PASSAGE TO AFRICA Chapter 8: Ahead to the Past

Chapter 8... Vive Le France!

It is better to travel hopefully, than to arrive.--Anonymous

If you want to make God laugh, tell him your plans. --Junot Diaz

[Note: I'm writing this in La Linea, in Spain just outside Gibraltar. I'm proof-reading it in Tangier. I blogged 2 diversions, and now can go


So far: After sickness, panic, and beer on the plane, I finally make it to Paris. Since the airport is so big-- with a few dozen entrances and exits, I have to call my friends to tell them where I am. My cellphone doesn't work.

I try the coinfone. Put in a Euro... it doesn't work. I hang up... hear the coins drop... I don't get them back. (My guess: someone stuffed some tissue into the coin return... used a wire hanger... all that change...building up... pull out the tissue and there it is...) I try another coin phone... this one doesn't work either... no refund.

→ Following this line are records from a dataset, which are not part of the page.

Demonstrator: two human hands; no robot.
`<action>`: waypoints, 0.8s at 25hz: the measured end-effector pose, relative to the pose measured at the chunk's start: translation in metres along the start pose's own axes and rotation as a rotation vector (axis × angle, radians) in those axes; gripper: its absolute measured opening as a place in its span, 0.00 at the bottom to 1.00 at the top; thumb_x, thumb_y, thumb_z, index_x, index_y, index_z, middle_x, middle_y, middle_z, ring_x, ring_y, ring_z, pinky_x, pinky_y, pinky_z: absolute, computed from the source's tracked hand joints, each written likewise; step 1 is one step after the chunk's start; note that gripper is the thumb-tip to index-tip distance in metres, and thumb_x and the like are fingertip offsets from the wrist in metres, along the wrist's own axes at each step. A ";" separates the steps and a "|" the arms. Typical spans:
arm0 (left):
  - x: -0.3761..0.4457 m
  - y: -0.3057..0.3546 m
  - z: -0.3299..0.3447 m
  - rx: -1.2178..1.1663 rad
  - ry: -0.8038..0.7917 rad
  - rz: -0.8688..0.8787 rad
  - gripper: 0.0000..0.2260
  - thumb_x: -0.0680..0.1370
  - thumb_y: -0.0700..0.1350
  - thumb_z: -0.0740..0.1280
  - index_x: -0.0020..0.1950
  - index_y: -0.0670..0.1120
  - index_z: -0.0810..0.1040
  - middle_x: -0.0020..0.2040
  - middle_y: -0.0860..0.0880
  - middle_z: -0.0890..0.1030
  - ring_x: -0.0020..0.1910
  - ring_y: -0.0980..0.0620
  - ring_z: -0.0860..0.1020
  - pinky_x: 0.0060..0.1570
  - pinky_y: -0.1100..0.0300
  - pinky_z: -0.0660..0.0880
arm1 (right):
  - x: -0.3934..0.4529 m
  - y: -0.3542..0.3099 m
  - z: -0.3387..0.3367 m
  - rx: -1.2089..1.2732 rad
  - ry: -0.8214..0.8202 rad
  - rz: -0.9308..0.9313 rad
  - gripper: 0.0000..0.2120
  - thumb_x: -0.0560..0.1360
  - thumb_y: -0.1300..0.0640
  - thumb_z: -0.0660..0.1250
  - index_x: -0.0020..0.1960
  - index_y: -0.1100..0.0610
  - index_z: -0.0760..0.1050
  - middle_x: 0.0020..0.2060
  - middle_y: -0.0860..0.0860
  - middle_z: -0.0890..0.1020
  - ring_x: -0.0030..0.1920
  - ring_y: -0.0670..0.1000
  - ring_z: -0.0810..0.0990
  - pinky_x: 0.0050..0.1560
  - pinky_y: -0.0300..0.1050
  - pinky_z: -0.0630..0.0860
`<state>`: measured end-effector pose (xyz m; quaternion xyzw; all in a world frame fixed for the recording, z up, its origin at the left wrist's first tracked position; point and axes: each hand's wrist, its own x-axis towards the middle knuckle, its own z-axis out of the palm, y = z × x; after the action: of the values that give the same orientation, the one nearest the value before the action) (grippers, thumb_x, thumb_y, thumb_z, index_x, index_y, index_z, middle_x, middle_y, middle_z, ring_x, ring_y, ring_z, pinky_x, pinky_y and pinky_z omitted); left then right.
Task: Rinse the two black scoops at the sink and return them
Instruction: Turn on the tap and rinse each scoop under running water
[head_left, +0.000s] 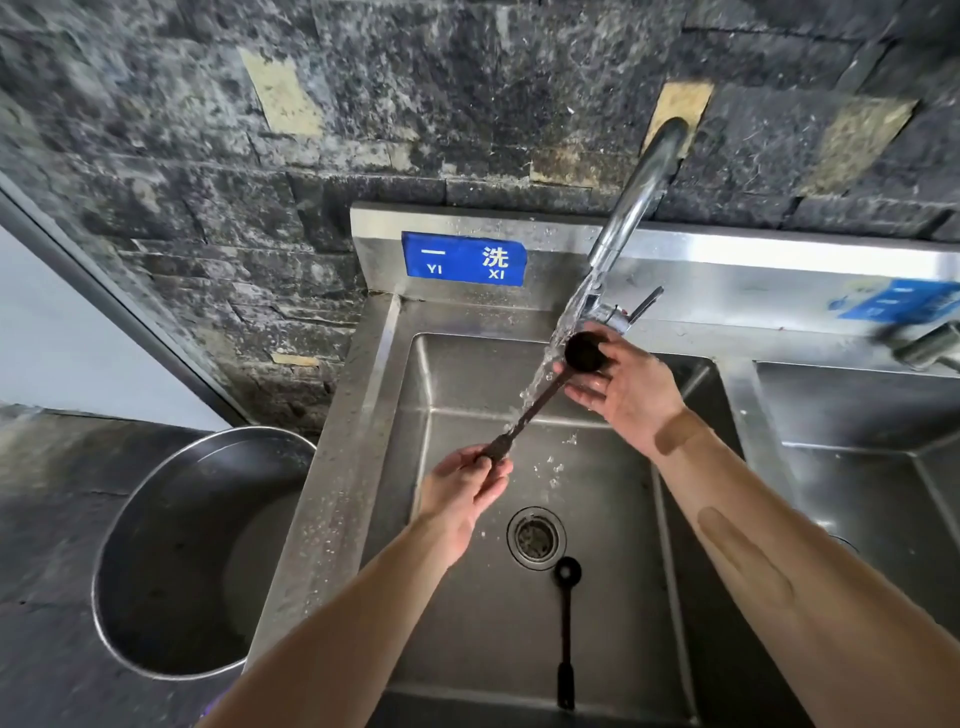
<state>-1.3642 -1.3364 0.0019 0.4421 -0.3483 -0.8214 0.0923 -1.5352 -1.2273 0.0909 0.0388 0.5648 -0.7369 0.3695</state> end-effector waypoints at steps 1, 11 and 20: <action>0.001 0.002 0.008 -0.003 -0.007 0.003 0.09 0.80 0.32 0.61 0.57 0.35 0.77 0.46 0.39 0.83 0.44 0.47 0.83 0.54 0.55 0.80 | -0.001 -0.007 -0.003 0.004 0.003 -0.012 0.19 0.82 0.60 0.54 0.71 0.56 0.71 0.64 0.62 0.77 0.59 0.61 0.79 0.66 0.58 0.73; -0.002 0.018 0.013 0.036 -0.063 0.051 0.09 0.79 0.32 0.61 0.52 0.38 0.81 0.43 0.41 0.85 0.45 0.46 0.83 0.48 0.58 0.80 | -0.001 -0.010 -0.014 0.037 -0.001 -0.059 0.18 0.82 0.60 0.55 0.71 0.55 0.71 0.62 0.59 0.79 0.58 0.60 0.81 0.61 0.55 0.75; -0.032 -0.012 -0.082 0.041 0.008 0.003 0.08 0.78 0.34 0.64 0.56 0.36 0.79 0.50 0.37 0.85 0.48 0.45 0.85 0.46 0.59 0.82 | 0.005 0.074 -0.001 -0.037 -0.029 0.142 0.15 0.80 0.61 0.59 0.64 0.55 0.77 0.55 0.57 0.81 0.49 0.57 0.81 0.45 0.49 0.77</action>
<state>-1.2786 -1.3525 -0.0149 0.4467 -0.3655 -0.8121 0.0857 -1.4952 -1.2357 0.0289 0.0613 0.5687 -0.6988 0.4295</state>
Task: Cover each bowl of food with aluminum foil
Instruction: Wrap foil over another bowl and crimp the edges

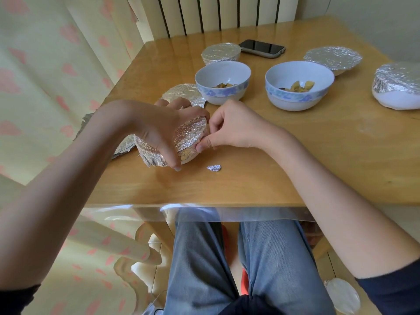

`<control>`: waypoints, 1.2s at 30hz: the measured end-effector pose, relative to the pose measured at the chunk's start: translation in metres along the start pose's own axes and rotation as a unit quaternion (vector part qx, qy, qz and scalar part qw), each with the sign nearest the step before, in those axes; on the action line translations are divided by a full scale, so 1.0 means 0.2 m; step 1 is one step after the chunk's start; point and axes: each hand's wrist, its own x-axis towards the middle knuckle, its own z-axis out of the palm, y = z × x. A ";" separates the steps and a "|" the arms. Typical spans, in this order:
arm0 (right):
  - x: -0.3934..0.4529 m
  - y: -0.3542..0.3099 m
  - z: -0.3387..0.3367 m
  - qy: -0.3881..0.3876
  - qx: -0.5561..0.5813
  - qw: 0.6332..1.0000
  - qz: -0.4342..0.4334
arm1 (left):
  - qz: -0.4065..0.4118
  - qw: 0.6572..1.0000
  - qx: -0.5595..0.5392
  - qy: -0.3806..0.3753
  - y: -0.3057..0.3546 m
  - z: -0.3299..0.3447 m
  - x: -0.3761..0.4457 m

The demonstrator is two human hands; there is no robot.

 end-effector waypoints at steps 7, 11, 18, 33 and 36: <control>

I'm about 8€ (a little more than 10 bucks) in the hole and I haven't even left the airport. That's not the worst. Flo Flo, who's going to pick me up, has to get to work. She can't wait too long, she said. She's needed by the boss.

I go to the TRAVELER'S AID section... in every airport.... they always speak English.... they know.

I explain my problem... the woman behind the window says... “I'm sorry, but how am I supposed to know how to use your telephone.”

“No,” I correct her, “can you tell me how to use the COIN telephones.”

She explains. I try again. I lose more money. I look around helplessly. I see some posters advertising airport food... some attractions in Paris... a band playing... That's it. BAND!!! My cellphone is set to the wrong band. I have to change it to make it work in Europe. Some more fiddling. Button pushing... Yes!!! Got it! Meet you there in 10 minutes!

Out of the airport! Let the adventures begin!

FloFlo is a couch-surfer who stayed with her cousin, Caroline, on my couch last year. With a mutual sardonic sense of humor, and a taste for alcohol, we became good friends. With her is Helen, my long time pal (30 years?) from New York (actually, Lubbock-->New York-->Nice). I see her once every 4 or 5 years. She's still lookin' good after all this time. I don't know how she does it... but she never taught me the trick.

Helen has set the plans for Paris... and rented an apartment for a few days with Clair, a longer-time friend from London (40 years?) and her husband Aleister. This is to be a reunion of sorts.

I thank FloFlo for picking me up at the airport. (She still has to get to work). “Je ne veux pas parler Anglais en France.” she says. She's right of course.

So I stumble through with my bad French: “Jay neigh parlay France-say bee-en.” I say.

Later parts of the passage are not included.